Slated for a January 22, 2021 release through Wrecking Ball Records, the London-based JOVM mainstays’ fifth album The Last Exit sonically continues where its predecessor Slow Air left off — 11 songs centered around shimmering and carefully crafted arrangements of organic instrumentation and Tessa Murray’s smoky crooning. Thematically, The Last Exit takes the listener on a hypnotic journey filled with dilapidated and abandoned towns, mysterious shapes on the horizon and long trips that blur the line between what’s there and not there. “We found something out there in the desert – something in the vast landscapes that went on forever,” Greg Hughes says in press notes.

Interestingly, the album was brought into further focus as a result of pandemic-related lockdowns and quarantines. “There’s always something at the end of the road and for us it was this album. Our plans were put on hold – an album set for release, tours, video shoots, travel,” Tessa Murray explains. “We’d been touring nonstop for years, but we were forced to pause everything. We thought the album was finished but with the crisis found new inspiration and started writing again.” Three of the album’s songs — “Crying,” “Static,” and “‘Till We Meet Again” were written during this period and they reflect upon the profound impact of isolation and the human need for social contact and intimacy.

The Last Exit’s first single, album title track “The Last Exit” is centered around a cinematic arrangement that evokes large, indifferent skies, dusty two-laned blacktop — twinkling keys, subtle blasts of shimmering steel pedal and harmonica, jangling guitar and a galloping beat paired with Murray’s gorgeous vocals and a soaring hook.

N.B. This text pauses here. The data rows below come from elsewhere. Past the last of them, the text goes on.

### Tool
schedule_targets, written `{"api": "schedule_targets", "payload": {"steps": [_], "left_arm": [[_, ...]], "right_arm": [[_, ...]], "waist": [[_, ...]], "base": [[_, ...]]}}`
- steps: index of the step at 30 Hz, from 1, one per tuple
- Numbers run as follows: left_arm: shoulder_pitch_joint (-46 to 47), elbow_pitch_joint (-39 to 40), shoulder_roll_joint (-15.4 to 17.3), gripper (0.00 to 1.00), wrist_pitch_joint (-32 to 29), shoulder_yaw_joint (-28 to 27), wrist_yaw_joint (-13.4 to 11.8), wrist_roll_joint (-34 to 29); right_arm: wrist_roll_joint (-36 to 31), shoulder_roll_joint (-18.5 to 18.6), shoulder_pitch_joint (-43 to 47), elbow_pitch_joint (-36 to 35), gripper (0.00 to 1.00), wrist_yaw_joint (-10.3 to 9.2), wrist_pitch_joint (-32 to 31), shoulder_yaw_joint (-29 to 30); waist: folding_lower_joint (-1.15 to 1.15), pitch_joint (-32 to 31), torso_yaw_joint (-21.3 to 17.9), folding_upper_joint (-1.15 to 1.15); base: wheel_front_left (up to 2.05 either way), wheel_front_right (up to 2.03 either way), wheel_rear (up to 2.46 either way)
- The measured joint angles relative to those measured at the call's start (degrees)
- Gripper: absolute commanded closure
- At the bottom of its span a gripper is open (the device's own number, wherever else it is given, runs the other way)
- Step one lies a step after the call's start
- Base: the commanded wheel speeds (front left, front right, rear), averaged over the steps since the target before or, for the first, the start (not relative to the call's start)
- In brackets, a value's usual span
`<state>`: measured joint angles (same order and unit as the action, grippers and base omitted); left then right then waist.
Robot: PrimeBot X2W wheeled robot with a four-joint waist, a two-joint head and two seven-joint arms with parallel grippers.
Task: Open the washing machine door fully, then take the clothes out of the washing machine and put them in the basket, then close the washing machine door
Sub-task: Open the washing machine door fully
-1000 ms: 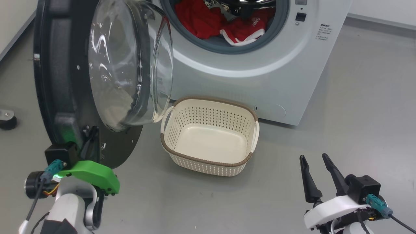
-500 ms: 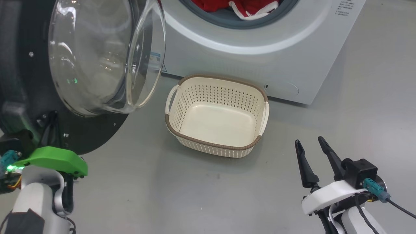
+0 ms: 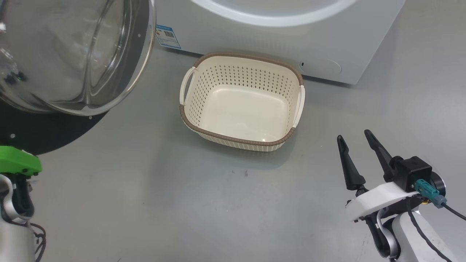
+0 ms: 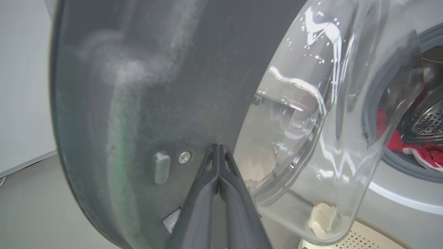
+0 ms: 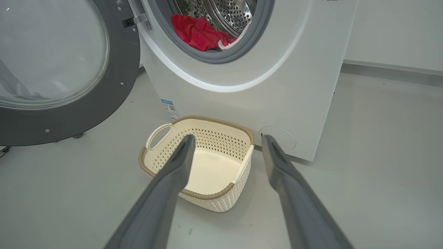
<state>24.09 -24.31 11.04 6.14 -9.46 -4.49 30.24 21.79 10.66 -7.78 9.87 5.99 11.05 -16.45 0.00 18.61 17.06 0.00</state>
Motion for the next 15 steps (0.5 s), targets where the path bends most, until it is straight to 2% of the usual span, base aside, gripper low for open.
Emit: {"api": "schedule_targets", "payload": {"steps": [8, 15], "left_arm": [[3.38, -1.86, 1.54, 1.0, 0.09, -2.86, -0.01, 2.57], [5.75, -4.87, 2.46, 1.0, 1.08, -3.21, 0.26, 2.89]], "right_arm": [[-0.51, 1.21, -1.37, -1.04, 0.0, -0.02, -0.91, 0.65], [-0.77, 2.34, -1.44, -0.9, 0.0, -0.03, -1.16, 1.18]], "waist": [[0.0, 3.83, -0.54, 0.0], [0.0, 5.64, -0.48, 0.0]], "base": [[0.0, 0.0, 0.0], [0.0, 0.0, 0.0]]}}
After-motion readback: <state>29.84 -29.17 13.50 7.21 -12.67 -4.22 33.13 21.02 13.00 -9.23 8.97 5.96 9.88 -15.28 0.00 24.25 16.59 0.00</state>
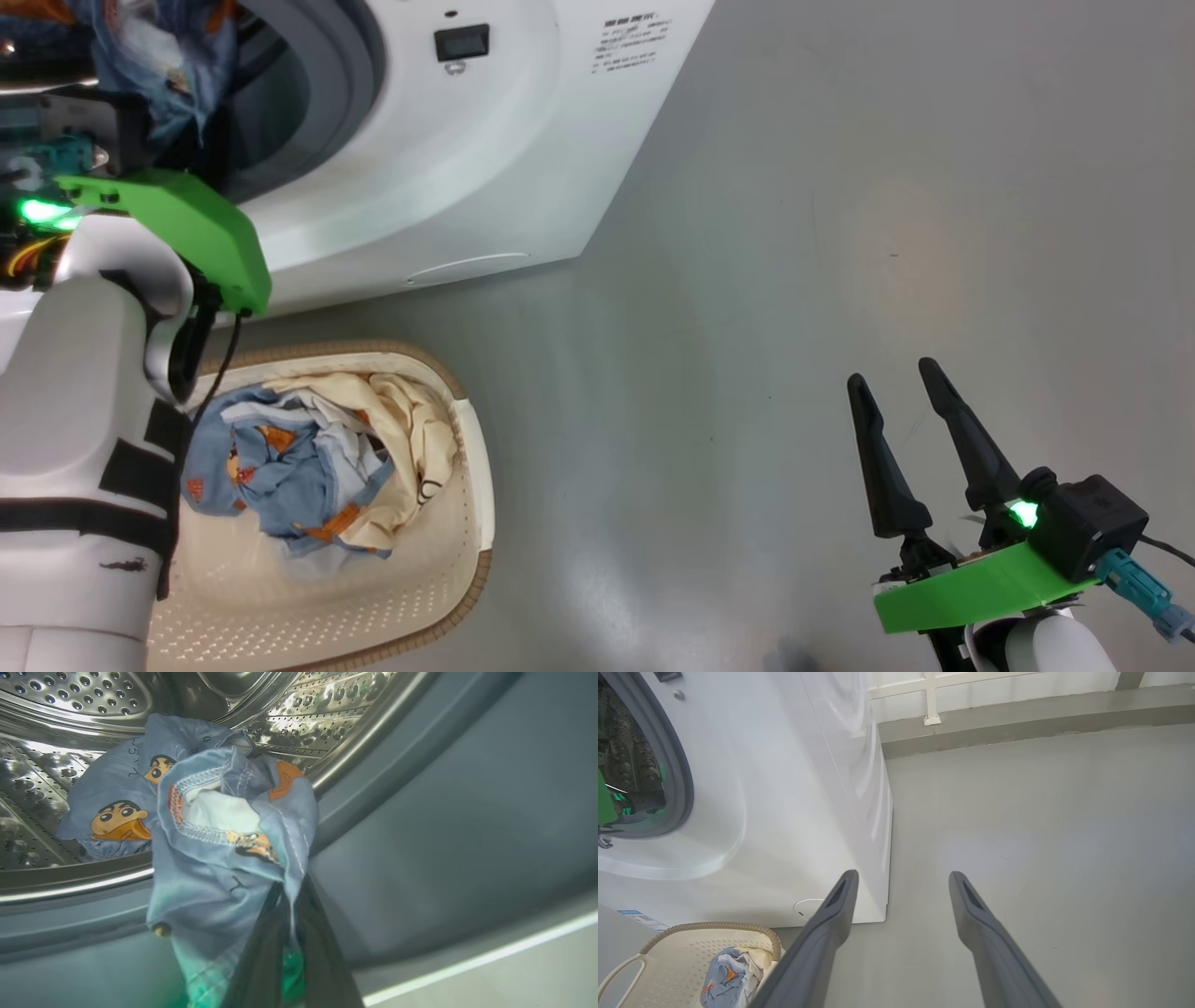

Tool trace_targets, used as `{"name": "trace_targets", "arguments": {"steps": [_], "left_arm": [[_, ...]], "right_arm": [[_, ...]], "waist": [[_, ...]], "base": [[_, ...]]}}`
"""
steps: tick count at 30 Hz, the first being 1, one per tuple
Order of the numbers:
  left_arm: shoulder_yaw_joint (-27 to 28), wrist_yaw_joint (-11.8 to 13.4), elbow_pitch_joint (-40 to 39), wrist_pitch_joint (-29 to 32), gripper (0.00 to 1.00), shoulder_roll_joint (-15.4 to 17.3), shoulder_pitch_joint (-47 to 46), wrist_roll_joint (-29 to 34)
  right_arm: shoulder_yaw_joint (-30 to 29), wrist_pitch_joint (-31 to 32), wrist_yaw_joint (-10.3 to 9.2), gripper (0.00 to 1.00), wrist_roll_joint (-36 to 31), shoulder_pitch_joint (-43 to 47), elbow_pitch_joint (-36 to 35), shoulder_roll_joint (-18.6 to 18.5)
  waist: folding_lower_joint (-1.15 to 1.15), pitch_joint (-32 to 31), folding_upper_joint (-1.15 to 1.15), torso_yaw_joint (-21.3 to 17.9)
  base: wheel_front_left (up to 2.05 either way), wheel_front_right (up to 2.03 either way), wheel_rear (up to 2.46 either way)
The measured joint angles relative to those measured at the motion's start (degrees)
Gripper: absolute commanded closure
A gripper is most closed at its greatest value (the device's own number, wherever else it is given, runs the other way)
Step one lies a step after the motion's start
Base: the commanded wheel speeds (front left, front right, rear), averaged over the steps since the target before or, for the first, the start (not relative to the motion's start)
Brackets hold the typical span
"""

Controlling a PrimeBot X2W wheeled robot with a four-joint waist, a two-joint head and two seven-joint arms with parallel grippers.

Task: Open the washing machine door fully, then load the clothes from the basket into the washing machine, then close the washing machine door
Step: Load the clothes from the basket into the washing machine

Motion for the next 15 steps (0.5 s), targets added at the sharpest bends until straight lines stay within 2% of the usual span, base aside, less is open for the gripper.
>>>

And while sounding as though it could have been part of the Slow Air sessions, “The Last Exit,” manages to find the duo subtly pushing their sound towards the direction of an Ennio Morricone soundtrack.

Thematically, the song makes a subtle nod to classic Delta Blues, as its exhausted narrator inexplicably feels compelled to inexplicably get in her car and hit the road — without any particular destination in mind. And while written as a sort of love letter to the lover, she’s left behind, the song can also be read as a slow-burning, journey into purgatory.

Directed by the band’s Greg Hughes. the recently released video for “The Last Exit” is the last portion of the duo’s Road Trilogy, following the videos for “The Trip” and “The Message.” Inspired by the 1975 film Picnic at Hanging Rock, the video begins with Murray abandoning her stalled car and being pulled into the mysterious rocks of Joshua Tree. “In a world where everyone thinks all the corners of the map are filled in we like to suggest there’s something beyond that, something eternal in the landscape and in our psyche,” Tessa Murray explains. “Maybe you don’t see it every day but it’s there and that’s what we are trying to connect to.”